«Hubieran visto al gobernador allí de pie, muy serio, con la cara fruncida, mirando hacia donde estaba el tumulto como queriendo calmarlo con su mirada.
»Quién sabe quién fue a decirle a los músicos que tocaran algo, lo cierto es que se soltaron tocando el Himno Nacional con todas sus fuerzas, hasta que casi se le reventaba el cachete al del trombón de lo recio que pitaba; pero aquello siguió igual. Y luego resultó que allá afuera, en la calle, se había prendido también el pleito. Le vinieron a avisar al gobernador que por allá unos se estaban dando de machetazos; y fijándose bien, era cierto, porque hasta acá se oían voces de mujeres que decían: ¡Apártenlos que se van a matar! Y al rato otro grito que decía: ¡Ya mataron a mi marido! ¡Agárrenlo!

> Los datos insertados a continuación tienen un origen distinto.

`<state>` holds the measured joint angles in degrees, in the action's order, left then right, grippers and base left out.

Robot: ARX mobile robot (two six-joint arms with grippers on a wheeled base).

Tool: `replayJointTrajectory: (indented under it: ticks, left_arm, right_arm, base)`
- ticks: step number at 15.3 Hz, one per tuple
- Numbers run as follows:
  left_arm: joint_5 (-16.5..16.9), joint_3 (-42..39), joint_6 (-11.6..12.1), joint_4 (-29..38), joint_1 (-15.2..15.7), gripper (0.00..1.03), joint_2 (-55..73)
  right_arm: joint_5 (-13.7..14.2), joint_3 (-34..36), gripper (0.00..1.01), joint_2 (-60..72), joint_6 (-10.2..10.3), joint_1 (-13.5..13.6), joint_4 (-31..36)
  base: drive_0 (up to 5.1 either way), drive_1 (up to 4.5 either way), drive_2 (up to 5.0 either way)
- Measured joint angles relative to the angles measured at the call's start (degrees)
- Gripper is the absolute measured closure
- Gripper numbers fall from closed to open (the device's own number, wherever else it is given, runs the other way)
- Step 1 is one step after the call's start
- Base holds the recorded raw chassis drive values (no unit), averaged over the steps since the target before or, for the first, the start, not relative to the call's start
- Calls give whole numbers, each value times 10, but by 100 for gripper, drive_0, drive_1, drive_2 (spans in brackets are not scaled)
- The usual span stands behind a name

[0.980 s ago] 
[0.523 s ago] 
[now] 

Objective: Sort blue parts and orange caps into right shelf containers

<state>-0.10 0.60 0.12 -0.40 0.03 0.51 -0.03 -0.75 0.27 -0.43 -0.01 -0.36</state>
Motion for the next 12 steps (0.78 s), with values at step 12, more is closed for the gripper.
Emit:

»Y el gobernador ni se movía, seguía de pie. Oye, Melitón, cómo es esa palabra que se dice…
– Impávido.
– Eso es, impávido. Bueno, con el argüende de afuera la cosa aquí dentro pareció calmarse. El borrachito del «exacto» estaba dormido; le habían atinado un botellazo y se había quedado todo despatarrado tirado en el suelo. El gobernador se arrimó entonces al fulano aquel y le quitó la pistola que tenía todavía agarrada en una de sus manos agarrotadas por el desmayo. Se la dio a otro y le dijo: «Encárgate de él y toma nota de que queda desautorizado a portar armas.» Y el otro contestó: «Sí, mi general.»
»La música, no sé por qué, siguió toque y toque el Himno Nacional, hasta que el catrincito que había hablado en un principio, alzó los brazos y pidió silencio por las víctimas. Oye, Melitón, ¿por cuáles víctimas pidió él que todos nos asilenciáramos?
– Por las del efipoco.
– Bueno, pues por ésas. Después todos se sentaron, enderezaron otra vez las mesas y siguieron bebiendo ponche y cantando la canción esa de las «horas de luto».
»Ora me estoy acordando que sí fue por el veintiuno de septiembre el borlote: porque mi mujer tuvo ese día a nuestro hijo Merencio, y yo llegué ya muy noche a mi casa más bien borracho que buenisano. Y ella no me habló en muchas semanas arguyendo que la había dejado sola con su compromiso. Ya cuando se contentó me dijo que yo no había sido bueno ni para llamar a la comadrona y que tuvo que salir del paso a como Dios le dio a entender.